In the entries that follow, the line with "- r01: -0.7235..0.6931" opens the range and the line with "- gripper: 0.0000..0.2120" closes it; repeat that range exactly, both lines included.

— Data supplied —
--- START ---

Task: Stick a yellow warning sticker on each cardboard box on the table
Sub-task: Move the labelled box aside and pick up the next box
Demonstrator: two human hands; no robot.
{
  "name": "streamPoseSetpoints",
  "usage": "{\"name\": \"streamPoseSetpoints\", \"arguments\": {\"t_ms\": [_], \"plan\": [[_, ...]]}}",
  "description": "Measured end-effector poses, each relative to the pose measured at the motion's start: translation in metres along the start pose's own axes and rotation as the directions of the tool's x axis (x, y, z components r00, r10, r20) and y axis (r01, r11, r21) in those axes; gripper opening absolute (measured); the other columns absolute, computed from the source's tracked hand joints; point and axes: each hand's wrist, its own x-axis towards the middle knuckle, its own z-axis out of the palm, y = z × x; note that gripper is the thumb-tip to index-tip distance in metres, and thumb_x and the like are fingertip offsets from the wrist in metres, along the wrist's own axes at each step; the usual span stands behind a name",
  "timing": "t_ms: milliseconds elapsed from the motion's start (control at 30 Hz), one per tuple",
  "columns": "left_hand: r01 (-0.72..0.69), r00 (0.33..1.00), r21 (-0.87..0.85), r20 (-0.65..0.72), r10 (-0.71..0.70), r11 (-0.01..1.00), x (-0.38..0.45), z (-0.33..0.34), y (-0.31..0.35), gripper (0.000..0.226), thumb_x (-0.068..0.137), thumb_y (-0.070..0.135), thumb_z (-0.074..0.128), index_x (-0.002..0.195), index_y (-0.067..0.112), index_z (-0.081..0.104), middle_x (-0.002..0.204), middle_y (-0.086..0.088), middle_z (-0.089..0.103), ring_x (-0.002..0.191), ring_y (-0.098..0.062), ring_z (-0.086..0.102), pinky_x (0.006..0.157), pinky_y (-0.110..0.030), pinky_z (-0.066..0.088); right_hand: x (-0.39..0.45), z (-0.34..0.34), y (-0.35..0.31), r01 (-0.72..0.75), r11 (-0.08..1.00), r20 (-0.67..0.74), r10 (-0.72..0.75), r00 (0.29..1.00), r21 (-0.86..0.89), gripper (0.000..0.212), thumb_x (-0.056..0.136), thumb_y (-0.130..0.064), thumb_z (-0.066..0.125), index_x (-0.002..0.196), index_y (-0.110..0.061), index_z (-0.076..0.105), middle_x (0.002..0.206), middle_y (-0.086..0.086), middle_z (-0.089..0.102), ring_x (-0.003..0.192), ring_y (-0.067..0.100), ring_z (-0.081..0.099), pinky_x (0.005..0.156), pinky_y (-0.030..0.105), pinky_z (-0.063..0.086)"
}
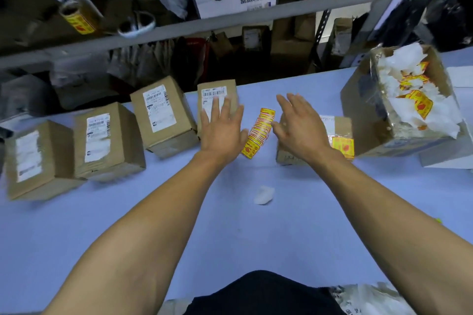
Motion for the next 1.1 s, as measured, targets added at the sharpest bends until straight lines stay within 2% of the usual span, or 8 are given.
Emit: {"name": "streamPoseSetpoints", "arguments": {"t_ms": [300, 467, 567, 667, 767, 900, 1000, 1100], "plan": [[0.019, 0.999, 0.007, 0.039, -0.02, 1.0, -0.003, 0.007, -0.07, 0.064, 0.102, 0.049, 0.034, 0.157, 0.023, 0.017, 0.167, -0.013, 0.002, 0.152, -0.036, -0.007, 0.119, -0.058, 0.003, 0.035, 0.029, -0.053, 0.08, 0.995, 0.104, -0.074, 0.992, -0.059, 0.066, 0.101, -0.041, 0.048, 0.157, -0.016, 0.025, 0.164, 0.014, 0.022, 0.152, 0.032, 0.016, 0.12, 0.045, 0.022], [0.008, 0.998, -0.108, 0.056, -0.002, 0.994, 0.025, 0.011, -0.081, 0.065, 0.103, 0.048, 0.035, 0.158, 0.022, 0.012, 0.167, -0.013, -0.001, 0.152, -0.036, -0.004, 0.12, -0.052, 0.005, 0.063, 0.044, -0.065, 0.075, 0.995, 0.144, -0.066, 0.987, -0.06, 0.065, 0.101, -0.041, 0.047, 0.157, -0.018, 0.023, 0.165, 0.012, 0.02, 0.153, 0.03, 0.013, 0.119, 0.045, 0.025], [0.034, 0.997, -0.294, 0.07, -0.014, 0.955, 0.047, 0.015, -0.085, 0.07, 0.102, 0.044, 0.04, 0.159, 0.02, 0.007, 0.167, -0.013, -0.002, 0.153, -0.033, -0.001, 0.122, -0.044, 0.01, 0.086, 0.054, -0.065, 0.026, 1.0, 0.166, -0.027, 0.986, 0.007, 0.066, 0.101, -0.039, 0.048, 0.157, -0.018, 0.023, 0.166, 0.011, 0.018, 0.153, 0.03, 0.012, 0.116, 0.049, 0.03], [0.136, 0.991, -0.514, 0.07, -0.116, 0.847, 0.072, 0.019, -0.086, 0.074, 0.101, 0.04, 0.046, 0.159, 0.02, 0.004, 0.167, -0.011, -0.003, 0.153, -0.032, 0.004, 0.122, -0.045, 0.016, 0.108, 0.064, -0.064, -0.069, 0.988, 0.155, 0.047, 0.987, 0.138, 0.066, 0.101, -0.041, 0.048, 0.157, -0.016, 0.023, 0.164, 0.011, 0.023, 0.152, 0.03, 0.016, 0.118, 0.044, 0.025], [0.289, 0.952, -0.663, 0.124, -0.279, 0.691, 0.096, 0.022, -0.087, 0.079, 0.1, 0.039, 0.05, 0.158, 0.018, 0.001, 0.167, -0.012, 0.0, 0.153, -0.029, 0.006, 0.122, -0.043, 0.015, 0.127, 0.074, -0.066, -0.18, 0.934, 0.146, 0.14, 0.979, 0.308, 0.068, 0.102, -0.042, 0.048, 0.157, -0.011, 0.024, 0.162, 0.01, 0.029, 0.15, 0.027, 0.024, 0.119, 0.037, 0.021], [0.533, 0.819, -0.75, 0.342, -0.46, 0.391, 0.122, 0.029, -0.091, 0.083, 0.098, 0.045, 0.053, 0.158, 0.014, 0.004, 0.164, -0.01, 0.022, 0.149, -0.029, 0.025, 0.12, -0.039, 0.023, 0.144, 0.091, -0.069, -0.452, 0.707, 0.28, 0.354, 0.892, 0.544, 0.07, 0.099, -0.051, 0.047, 0.158, -0.023, 0.02, 0.162, 0.004, 0.031, 0.147, 0.027, 0.032, 0.116, 0.04, 0.029], [0.645, 0.726, -0.732, 0.497, -0.475, 0.22, 0.132, 0.04, -0.093, 0.075, 0.093, 0.052, 0.057, 0.15, 0.011, 0.033, 0.147, -0.01, 0.049, 0.133, -0.032, 0.048, 0.11, -0.04, 0.04, 0.149, 0.104, -0.071, -0.537, 0.57, 0.395, 0.364, 0.843, 0.622, 0.066, 0.097, -0.056, 0.046, 0.155, -0.03, 0.03, 0.153, 0.0, 0.047, 0.135, 0.022, 0.049, 0.11, 0.04, 0.041], [0.629, 0.709, -0.775, 0.54, -0.453, 0.061, 0.131, 0.049, -0.093, 0.05, 0.086, 0.055, 0.064, 0.114, 0.014, 0.063, 0.112, -0.006, 0.071, 0.103, -0.029, 0.068, 0.094, -0.043, 0.054, 0.145, 0.115, -0.07, -0.507, 0.509, 0.397, 0.315, 0.862, 0.696, 0.042, 0.091, -0.058, 0.047, 0.128, -0.038, 0.056, 0.114, -0.017, 0.069, 0.1, 0.003, 0.066, 0.094, 0.041, 0.055]]}}
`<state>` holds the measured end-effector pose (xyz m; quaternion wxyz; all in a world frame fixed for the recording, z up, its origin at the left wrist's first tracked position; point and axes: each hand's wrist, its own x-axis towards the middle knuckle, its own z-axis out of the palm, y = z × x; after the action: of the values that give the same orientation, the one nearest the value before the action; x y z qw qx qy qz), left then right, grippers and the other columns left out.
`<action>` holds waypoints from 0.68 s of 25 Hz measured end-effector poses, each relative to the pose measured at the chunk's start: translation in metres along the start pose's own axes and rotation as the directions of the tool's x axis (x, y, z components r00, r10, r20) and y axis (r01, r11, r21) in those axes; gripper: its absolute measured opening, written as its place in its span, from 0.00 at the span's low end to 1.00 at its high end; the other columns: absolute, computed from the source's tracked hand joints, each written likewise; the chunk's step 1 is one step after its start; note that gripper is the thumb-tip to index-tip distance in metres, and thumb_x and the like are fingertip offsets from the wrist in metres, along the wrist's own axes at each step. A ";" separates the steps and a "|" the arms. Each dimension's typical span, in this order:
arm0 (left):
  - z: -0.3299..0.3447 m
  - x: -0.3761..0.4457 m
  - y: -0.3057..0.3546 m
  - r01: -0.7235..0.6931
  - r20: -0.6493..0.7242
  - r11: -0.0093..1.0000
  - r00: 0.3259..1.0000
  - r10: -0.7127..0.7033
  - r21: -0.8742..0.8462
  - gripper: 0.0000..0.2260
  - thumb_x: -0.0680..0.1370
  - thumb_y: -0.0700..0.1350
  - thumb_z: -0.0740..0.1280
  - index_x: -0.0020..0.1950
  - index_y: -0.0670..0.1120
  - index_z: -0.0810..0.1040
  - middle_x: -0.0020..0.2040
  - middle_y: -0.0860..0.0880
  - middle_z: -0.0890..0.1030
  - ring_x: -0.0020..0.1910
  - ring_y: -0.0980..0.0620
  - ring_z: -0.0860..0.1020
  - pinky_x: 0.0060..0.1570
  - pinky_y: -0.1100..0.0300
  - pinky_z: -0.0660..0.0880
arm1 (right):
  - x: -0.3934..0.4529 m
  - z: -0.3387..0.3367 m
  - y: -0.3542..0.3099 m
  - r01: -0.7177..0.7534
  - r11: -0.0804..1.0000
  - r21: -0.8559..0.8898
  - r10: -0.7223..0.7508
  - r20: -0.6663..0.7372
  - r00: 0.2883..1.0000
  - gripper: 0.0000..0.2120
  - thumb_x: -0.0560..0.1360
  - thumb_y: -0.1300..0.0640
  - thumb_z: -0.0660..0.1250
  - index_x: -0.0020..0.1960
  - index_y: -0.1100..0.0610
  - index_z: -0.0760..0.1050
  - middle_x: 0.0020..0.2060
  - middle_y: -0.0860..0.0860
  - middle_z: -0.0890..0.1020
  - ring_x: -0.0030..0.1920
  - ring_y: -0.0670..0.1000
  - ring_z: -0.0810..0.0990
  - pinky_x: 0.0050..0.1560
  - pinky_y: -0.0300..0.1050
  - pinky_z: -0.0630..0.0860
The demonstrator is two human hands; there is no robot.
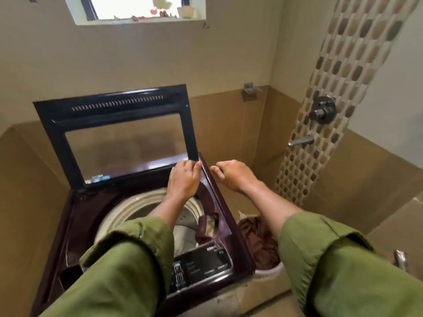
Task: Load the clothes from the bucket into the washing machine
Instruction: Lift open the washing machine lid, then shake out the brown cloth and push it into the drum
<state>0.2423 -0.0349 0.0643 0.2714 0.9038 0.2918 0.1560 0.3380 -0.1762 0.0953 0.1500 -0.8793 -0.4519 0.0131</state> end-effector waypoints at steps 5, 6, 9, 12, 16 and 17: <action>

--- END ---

— Answer —
  - r01: -0.7235..0.6931
  - r20: -0.6493..0.7242
  - r11: -0.0093..1.0000
  - r00: 0.3259..1.0000
  - r10: -0.7127..0.7033
  - r21: -0.8742..0.8462
  - gripper: 0.0000..0.2260
  - thumb_x: -0.0680..0.1370
  - thumb_y: -0.0700..0.1350
  - thumb_z: -0.0740..0.1280
  - index_x: -0.0020..0.1950
  - index_y: -0.0670..0.1120
  - index_z: -0.0810..0.1040
  - middle_x: -0.0020..0.2040
  - middle_y: -0.0860..0.0880
  - middle_z: -0.0890..0.1030
  - ring_x: -0.0020..0.1910
  - ring_y: -0.0980..0.0620
  - ring_z: -0.0860..0.1020
  - pinky_x: 0.0060..0.1570
  - pinky_y: -0.1100..0.0300
  - pinky_z: -0.0660..0.0880
arm1 (right):
  - x: -0.3934..0.4529 m
  - z: -0.3387..0.3367 m
  - y: -0.3542..0.3099 m
  - r01: -0.7177..0.7534
  - r11: -0.0804..1.0000
  - r21: -0.8559..0.8898
  - r10: -0.7223..0.7508
  - r20: -0.6663..0.7372
  - r00: 0.2883..1.0000
  - gripper: 0.0000..0.2120

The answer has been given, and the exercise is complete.